Num capítulo que destaco, o terceiro, a pesquisadora analisa as ações da Guarda Negra na Bahia, uma onda de conflitos – que igualmente surgem em cidades como Rio de Janeiro, Porto Alegre, São Luís e Santos – entre libertos e republicanos nos anos de 1888 e 1890. Houve batalhas urbanas que no livro ganham cor e novos significados em torno dos debates sobre emancipação, propaganda republicana e mobilização política da população negra.

Embora cercadas pelas imagens jornalísticas – entre ataques e defesas de abolicionistas, republicanos, monarquistas –, as ações da Guarda Negra e a mobilização política em torno dela articulavam percepções e expectativas da população negra (não apenas os libertos de 13 de maio) sobre raça, limites da cidadania e autonomia para suas vidas. Ainda sabemos pouco sobre esses eventos e seus significados. O que temos é uma memória histórica apagada que sucumbiu diante das idéias de “gratidão” negra pela Abolição.

O emaranhado de lutas, de disputas, de projetos e de expectativas foi com o tempo varrido da história. Tensões diversas marcavam os temas raciais enredados com o da cidadania. A problemática racial e seus desdobramentos não eram inexistentes e nem estavam ausentes. Talvez silenciados pela sociedade, que sobre eles construiu uma outra memória. E mais ainda, silenciados pela historiografia.

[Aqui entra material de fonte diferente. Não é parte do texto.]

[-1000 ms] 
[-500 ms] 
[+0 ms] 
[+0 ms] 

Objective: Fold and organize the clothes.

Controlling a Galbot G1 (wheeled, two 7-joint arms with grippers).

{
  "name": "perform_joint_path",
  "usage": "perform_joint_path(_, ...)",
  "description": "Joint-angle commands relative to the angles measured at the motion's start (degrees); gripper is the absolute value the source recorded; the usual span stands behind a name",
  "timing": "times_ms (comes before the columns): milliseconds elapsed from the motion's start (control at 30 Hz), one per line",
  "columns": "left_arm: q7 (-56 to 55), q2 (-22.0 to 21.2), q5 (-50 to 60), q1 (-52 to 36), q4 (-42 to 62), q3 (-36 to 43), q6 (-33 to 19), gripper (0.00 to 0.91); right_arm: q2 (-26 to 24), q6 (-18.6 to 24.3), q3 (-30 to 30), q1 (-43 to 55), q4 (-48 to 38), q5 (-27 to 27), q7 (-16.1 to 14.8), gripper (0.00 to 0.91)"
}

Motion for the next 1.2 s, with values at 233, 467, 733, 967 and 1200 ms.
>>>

Nas últimas décadas da escravidão e primeiros anos da pós-emancipação a questão racial permeou decisões de governo, debates parlamentares, conflitos de ruas, tratados de higienistas, crônicas e noticiários jornalísticos, mas também o cotidiano de homens e mulheres nas cidades e áreas rurais.

 

Estilo próprio

 

Wlamyra Albuquerque, com estilo próprio e pesquisa excepcional, revela, cuidadosamente, “os jogos da dissimulação” que envolveu esse penoso processo histórico. Cuidadosamente, pois não caiu em armadilhas conceituais ou buscou um salvo conduto para heróis, vítimas ou algozes. Sua análise (e narrativa) contempla o que o próprio título do livro evoca. Dissimulação não como fingimento ou hipocrisia banal, mas sim intenções, desejos e disfarces. Numa arena política de expectativas, memórias do passado e horizontes (avaliados como sombrios para muitos), atuam letrados, autoridades, estadistas, fazendeiros, africanos e a população negra nativa. Um jogo. Apostar nesse livro é ganho certo!

Flávio dos Santos Gomes é professor de história da Universidade Federal do Rio de Janeiro.